Oracle-L: RE: Houston, do I have a problem?

From: Cary Millsap <cary.millsap_at_hotsos.com>
Date: Sun, 11 Aug 2002 22:38:18 -0800
Message-ID: <F001.004B1ADE.20020811223818@fatcity.com>

This is an interesting report. I think the responses to it are even more interesting. One response admits confusion (which I think is a completely fair reaction). Another zeroes in knowingly on some specific details.
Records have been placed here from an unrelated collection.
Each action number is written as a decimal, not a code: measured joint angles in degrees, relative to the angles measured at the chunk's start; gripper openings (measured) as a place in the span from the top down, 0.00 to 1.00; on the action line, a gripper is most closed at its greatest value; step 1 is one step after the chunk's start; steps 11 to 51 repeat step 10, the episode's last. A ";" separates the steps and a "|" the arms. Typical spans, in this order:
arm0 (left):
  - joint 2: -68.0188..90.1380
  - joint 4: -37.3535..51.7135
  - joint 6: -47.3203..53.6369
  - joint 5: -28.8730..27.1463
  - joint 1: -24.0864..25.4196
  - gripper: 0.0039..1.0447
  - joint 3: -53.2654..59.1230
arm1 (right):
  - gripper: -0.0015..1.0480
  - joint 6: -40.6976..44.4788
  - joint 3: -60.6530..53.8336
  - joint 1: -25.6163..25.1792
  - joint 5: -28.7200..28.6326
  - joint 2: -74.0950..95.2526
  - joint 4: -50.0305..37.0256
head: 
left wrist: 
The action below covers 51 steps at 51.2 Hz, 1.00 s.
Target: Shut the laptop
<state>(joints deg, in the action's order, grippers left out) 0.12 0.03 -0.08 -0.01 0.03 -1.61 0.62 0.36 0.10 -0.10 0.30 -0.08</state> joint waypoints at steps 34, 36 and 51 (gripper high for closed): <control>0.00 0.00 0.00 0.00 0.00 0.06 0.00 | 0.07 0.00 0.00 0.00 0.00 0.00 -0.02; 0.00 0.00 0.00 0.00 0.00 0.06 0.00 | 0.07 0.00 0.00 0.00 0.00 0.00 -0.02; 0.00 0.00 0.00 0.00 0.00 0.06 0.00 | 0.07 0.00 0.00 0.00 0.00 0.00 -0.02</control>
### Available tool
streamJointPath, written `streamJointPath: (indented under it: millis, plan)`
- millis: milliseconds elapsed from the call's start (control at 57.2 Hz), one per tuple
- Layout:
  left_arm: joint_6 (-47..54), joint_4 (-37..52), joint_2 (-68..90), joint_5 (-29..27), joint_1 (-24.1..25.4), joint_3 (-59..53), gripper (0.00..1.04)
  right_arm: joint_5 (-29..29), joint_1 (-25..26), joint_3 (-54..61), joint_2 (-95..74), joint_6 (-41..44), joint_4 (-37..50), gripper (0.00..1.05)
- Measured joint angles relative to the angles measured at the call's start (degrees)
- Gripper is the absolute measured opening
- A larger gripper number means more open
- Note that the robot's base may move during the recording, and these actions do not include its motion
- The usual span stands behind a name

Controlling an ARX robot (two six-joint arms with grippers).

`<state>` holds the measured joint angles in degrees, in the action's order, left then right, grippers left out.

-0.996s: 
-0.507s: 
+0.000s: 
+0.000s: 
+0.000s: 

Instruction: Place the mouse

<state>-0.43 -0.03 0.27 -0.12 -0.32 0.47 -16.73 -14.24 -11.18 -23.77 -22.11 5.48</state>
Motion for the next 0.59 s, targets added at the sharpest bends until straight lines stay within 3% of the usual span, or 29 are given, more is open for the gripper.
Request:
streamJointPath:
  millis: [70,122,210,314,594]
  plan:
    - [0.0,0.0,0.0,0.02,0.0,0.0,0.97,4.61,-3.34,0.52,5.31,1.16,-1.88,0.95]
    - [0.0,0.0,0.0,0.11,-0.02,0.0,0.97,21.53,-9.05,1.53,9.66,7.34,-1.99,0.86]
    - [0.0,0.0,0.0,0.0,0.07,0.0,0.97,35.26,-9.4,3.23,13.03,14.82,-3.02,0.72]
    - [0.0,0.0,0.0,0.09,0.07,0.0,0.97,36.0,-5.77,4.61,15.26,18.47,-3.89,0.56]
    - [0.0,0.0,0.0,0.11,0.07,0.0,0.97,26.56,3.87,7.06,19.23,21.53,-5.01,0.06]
If everyone had time to respond, I would expect a rash of differing opinions about what you should do first to fix this system... This kind of game is a fundamental part of using system-wide performance data. (The various ratio problems are just as relevant for system-wide data collected from the "wait interface" as they are from v$sys<anything-else>.)

Don't lose hope if you look at Kirti's note and wonder, "so what's the point?" You cannot see everything that's wrong with a system from a report like this. I think in fact that you can know only two things from a v$system_event report:

If you know the "secret constants" (see www.hotsos.com/dnloads/1/constants), then you can see whether the database is spending heinously longer than "normal systems" at doing things. In this report, I would propose that an average single-block read latency of 9.7 seconds (977.107332 centiseconds), for example, is "heinously longer than normal."
If you know the "secret list" of things that databases should and shouldn't do, then you can see whether a database is doing a lot of things that it "shouldn't be doing." Databases, for example, shouldn't need to wait very often for 'buffer busy waits' waits, 'enqueue' waits, or 'latch free' waits. (Where's the url for *this* secret list? It's so simple that you don't really need one. Database should spend most of their time either idle, providing CPU service, or doing physical I/O. Not much else.)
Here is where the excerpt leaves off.